Exercise => Where the records hold the string "ymax", show the whole line it sits on.
--------------------------------------------------
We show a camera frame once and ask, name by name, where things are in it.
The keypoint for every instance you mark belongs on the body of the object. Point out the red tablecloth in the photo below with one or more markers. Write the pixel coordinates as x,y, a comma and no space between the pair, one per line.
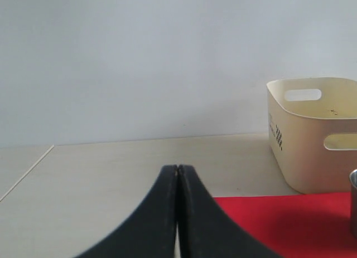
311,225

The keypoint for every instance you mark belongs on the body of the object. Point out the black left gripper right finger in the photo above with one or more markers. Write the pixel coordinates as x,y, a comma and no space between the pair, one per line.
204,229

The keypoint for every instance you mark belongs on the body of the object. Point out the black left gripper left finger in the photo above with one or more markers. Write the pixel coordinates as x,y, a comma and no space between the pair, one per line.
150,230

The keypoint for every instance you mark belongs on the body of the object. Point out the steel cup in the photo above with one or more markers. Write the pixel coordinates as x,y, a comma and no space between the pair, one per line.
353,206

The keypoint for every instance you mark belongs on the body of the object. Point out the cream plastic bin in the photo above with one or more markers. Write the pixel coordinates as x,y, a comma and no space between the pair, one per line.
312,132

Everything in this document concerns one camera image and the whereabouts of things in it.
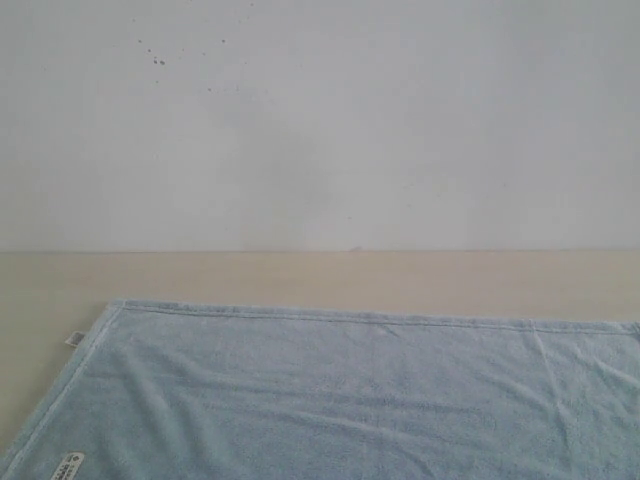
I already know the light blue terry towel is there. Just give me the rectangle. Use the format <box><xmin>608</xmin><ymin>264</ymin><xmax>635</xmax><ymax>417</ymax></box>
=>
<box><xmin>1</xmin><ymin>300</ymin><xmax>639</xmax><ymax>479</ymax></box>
--------------------------------------------------
Exercise response =>
I already know the light blue terry towel is there. Just give me the rectangle. Use the format <box><xmin>608</xmin><ymin>264</ymin><xmax>635</xmax><ymax>417</ymax></box>
<box><xmin>1</xmin><ymin>300</ymin><xmax>639</xmax><ymax>479</ymax></box>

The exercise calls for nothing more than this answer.